米リーマン・ブラザーズ、米連邦破産法11条を申請

3匹のオオカミは現れず、金融危機が世界経済を襲った(2008年9月に破綻した米リーマン・ブラザーズ)〔AFPBB News

 1930年代の大恐慌の反省から、米国では銀行と証券の業務を厳格に分離するグラス・スティーガル法が1933年に施行された。しかし、レーガン大統領時代から次第に緩和され、99年には撤廃されてしまう。

 これによって銀行にも伝統的な預貸業務だけでなく、証券売買やファンドへの出資などハイリスク業務が認められるようになり、金融機関は巨大化路線を歩み始めた。それが、今回の世界金融危機の背景にある。

金融の構造改革迫るボルカー・ルール

 だからこそ、「ボルカー・ルール」は金融機関の規模や業務内容に一定の制限を設け、銀行の業務は本来の公共的なものに絞ろうという考え方だ。
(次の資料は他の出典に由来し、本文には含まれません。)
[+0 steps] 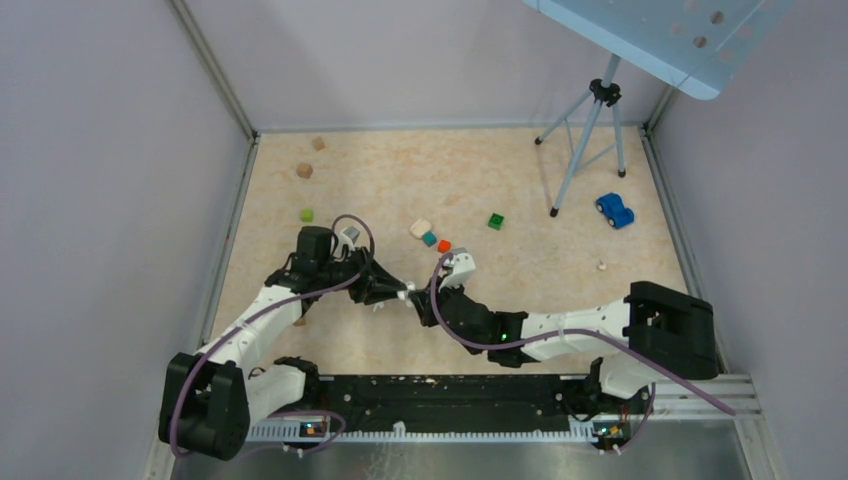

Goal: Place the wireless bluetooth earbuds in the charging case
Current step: Pick up the charging case from the center of the board.

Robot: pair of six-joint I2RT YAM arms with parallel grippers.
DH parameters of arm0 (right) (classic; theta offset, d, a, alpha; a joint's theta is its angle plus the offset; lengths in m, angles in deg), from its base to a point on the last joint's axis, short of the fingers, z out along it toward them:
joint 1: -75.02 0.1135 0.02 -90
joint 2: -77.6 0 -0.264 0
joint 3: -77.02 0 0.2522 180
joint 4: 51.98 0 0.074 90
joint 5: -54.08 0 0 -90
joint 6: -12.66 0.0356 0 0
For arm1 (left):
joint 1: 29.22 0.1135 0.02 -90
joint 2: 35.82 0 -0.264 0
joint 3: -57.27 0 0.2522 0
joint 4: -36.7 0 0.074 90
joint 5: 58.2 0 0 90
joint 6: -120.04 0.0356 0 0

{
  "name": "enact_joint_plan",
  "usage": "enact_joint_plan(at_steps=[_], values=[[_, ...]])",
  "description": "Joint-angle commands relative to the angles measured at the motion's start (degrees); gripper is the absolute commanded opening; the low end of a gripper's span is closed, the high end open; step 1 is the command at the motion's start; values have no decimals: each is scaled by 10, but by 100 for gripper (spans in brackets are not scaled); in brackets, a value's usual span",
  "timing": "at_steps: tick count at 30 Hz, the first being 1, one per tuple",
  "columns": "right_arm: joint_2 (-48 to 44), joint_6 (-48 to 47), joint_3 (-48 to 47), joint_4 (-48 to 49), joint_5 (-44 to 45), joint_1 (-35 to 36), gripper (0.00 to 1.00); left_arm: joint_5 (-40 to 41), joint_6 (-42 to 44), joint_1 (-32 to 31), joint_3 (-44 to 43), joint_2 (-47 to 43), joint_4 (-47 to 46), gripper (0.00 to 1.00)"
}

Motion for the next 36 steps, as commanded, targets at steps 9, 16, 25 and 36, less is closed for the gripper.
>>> enact_joint_plan(at_steps=[9, 16, 25, 36], values=[[11, -13, -9, 24, -6, 7, 0, 9, -6, 5, -4, -10, -24, 10], [13, -19, -8, 25, -9, 12, 0, 4, -4, 6, -6, -1, -33, 10], [21, -35, -26, 7, 1, 19, 8, -10, -9, 8, -7, 0, -51, 9], [19, -51, -38, -8, 22, 32, 15, -14, 0, 12, -10, -13, -51, 9]])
 しかも経営に失敗しても「大きすぎてつぶせない」状況をなくすために、市場からの借り入れに上限を設定しようとしている。これまでヘッジファンドなどによる投機で世界経済が揺さぶられるたびに検討された金融危機への対症療法ではなく、金融機関のあり方そのものを根本的に見直そう、という構造改革である。